Elite long-distance runners like the winner of this past weekend’s New York City Marathon, Geoffrey Mutai, are known to spend less energy running than their less accomplished competitors. But as efficient as today’s top marathoners are, they have nothing on the jellyfish.
Until recently, the translucent tentacled marine animals were not particularly revered for their swimming prowess—even by scientists who like to be quantitative about these sorts of things. An old mode of calculating swimming efficiency for ship performance, the Froude number, gave the jellyfish poor marks (0.09-0.53) compared to its ocean-bound brethren, bony fish (approximately 0.8). But this measure doesn’t factor in energy demands, and therefore says little about how costly movement is for a given animal.
So scientists at the Marine Biological Laboratory in Woods Hole, Massachusetts, Virginia Tech, and the California Institute of Technology used a more comprehensive measure, the net cost of transport, or COT (defined as the amount of energy per kilogram of body weight required to move one meter). Publishing the results in the journal PNAS last month, they found that the moon jellyfish (Aurelia aurita) is in fact remarkably efficient, expending less energy to move than all other animals previously tested—including runners, fliers, and well-regarded swimmers such as the salmon (as you might expect, the latter is the closer competition).
How is the jellyfish able to move farther without using as much energy? The secret has to do with the mesmerizing undulation that makes the jellyfish such a reliable aquarium crowd-pleaser. Jellyfish use a single layer of muscle cells to contract their main body section, or bell, to push water out, and propel them in the opposite direction. Using field measurements and computers to model the fluid dynamics, researchers found that because of the way the bell naturally refills with water, jellyfish get an added burst of acceleration, allowing them to travel 30% farther—all without having to flex more muscles. This aspect of jellyfish movement, termed ‘passive energy recapture,’ improves the cost of transport by about 50%, making the jellyfish Earth’s most efficient animal.

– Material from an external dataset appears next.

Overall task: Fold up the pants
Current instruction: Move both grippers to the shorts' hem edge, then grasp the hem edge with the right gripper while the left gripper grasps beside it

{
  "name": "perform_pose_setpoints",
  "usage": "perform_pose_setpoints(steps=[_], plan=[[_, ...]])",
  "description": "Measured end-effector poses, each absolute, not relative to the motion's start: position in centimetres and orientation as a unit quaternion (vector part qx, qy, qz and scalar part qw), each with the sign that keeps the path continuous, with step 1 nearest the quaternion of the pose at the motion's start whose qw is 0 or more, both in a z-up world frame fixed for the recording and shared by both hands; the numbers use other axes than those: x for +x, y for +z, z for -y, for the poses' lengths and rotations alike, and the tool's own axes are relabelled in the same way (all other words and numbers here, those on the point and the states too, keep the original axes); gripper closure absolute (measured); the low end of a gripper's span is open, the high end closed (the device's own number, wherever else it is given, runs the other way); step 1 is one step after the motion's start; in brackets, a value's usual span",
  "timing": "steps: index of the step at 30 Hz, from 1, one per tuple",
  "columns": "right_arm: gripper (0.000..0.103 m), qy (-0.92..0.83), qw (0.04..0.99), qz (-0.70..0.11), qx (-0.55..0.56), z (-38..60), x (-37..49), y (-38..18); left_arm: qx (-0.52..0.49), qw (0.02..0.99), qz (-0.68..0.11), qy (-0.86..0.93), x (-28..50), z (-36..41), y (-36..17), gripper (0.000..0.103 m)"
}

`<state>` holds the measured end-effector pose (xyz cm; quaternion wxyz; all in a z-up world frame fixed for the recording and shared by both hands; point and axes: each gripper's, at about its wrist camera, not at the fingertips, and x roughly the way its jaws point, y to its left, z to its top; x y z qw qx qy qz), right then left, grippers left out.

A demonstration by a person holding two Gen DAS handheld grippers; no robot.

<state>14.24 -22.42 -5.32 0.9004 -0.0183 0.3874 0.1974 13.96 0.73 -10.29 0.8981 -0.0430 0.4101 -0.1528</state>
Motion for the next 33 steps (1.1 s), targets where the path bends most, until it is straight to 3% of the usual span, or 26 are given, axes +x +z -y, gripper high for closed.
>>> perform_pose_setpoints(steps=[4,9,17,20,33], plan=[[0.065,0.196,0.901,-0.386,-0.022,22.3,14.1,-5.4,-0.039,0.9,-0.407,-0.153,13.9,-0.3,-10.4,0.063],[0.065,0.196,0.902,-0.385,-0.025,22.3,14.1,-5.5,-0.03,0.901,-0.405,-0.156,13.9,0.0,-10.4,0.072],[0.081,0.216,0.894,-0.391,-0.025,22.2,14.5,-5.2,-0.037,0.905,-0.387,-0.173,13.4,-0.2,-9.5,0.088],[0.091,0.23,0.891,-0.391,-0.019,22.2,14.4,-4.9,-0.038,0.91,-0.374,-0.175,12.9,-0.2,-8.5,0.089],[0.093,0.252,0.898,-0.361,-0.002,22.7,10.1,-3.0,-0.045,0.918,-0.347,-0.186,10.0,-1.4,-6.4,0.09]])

For ecologists, this finding makes sense because jellyfish are highly successful in the ocean, often rapidly taking over an area and outcompeting other species. And while humans—even the likes of Geoffrey Mutai—are no competition for jellyfish, we may be able to borrow their tactics when designing low-energy aquatic vehicles. The engineers at Virginia Tech have already built prototypes of a robotic jellyfish powered by just a small battery, which the Navy plans to use for surveillance and scientific research.